And the violence is not one sided. Sláine (and Boudica) are depicted as showing no mercy to the Caesarians soldiers or civilians either. This is definitely not a battle between Good and Evil but rather between natives and invaders and both sides are not willing to back down in the battles that take place.
Slaine is a mighty warrior with a punk rock hairdo and a huge axe called Brainbiter. Slaine is chief of a Celtic tribe living in Ireland in pre-Roman times. Pat Mills' Celts are completely free of bourgeois middle-class suburban values for they like drinking, wenching and fighting. Actually, there are still a lot of modern Celts like that. These ancient fierce people do not fear death because they believe in reincarnation so for them it is not the end.
This collection is basically the story of Slaine and Boudica with a prelude and an epilogue. It opens with 'The High King' in which Slaine is grumpy because it is the feast of Samhain and he is not allowed to indulge in violence. He does his best to provoke a fight by insulting and thumping various subjects but they ignore him.

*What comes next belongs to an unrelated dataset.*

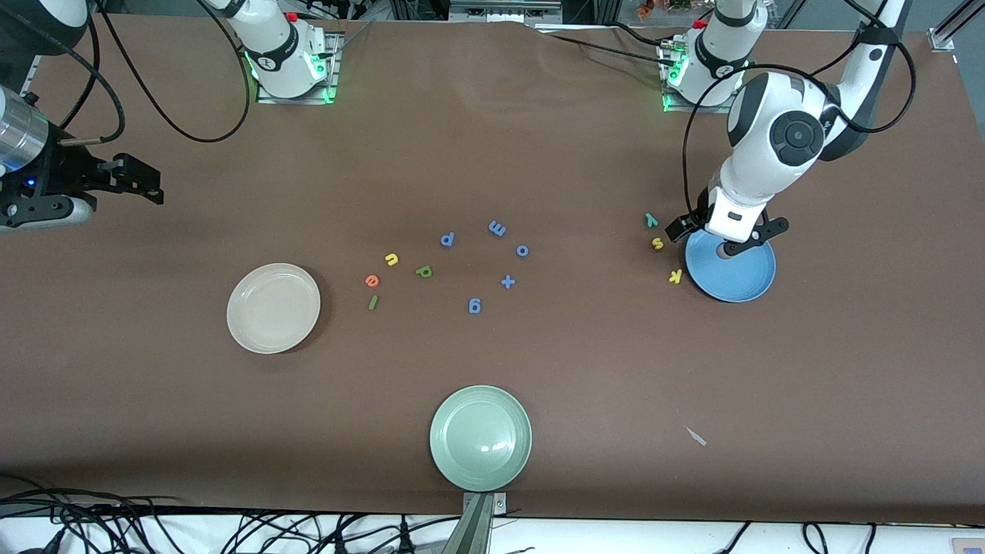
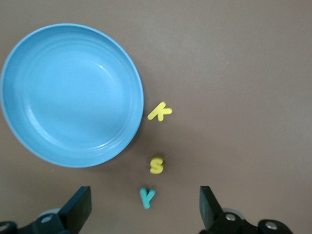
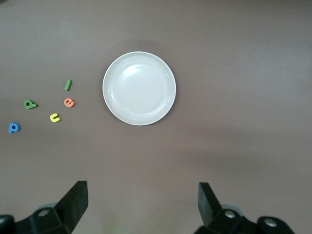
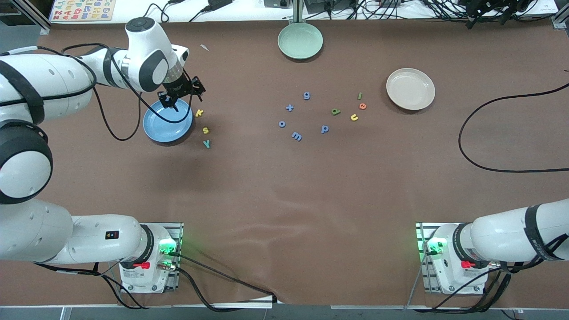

A man is gorily sacrificed though and revives from death to tell our hero he will soon go on a mighty quest to help Queen Boudica fight the Romans. Slaine is happy at the prospect of some slaughter.
So the Earth Goddess has Slaine leap into a deep well and after a slog through some damp tunnels, he emerges in Roman Britain. The Romans, called Caesarians by the Celts, are aided by an evil green demon called Elfric. He tries to sacrifice Slaine to some dark Lovecraftian gods, beings from the stars.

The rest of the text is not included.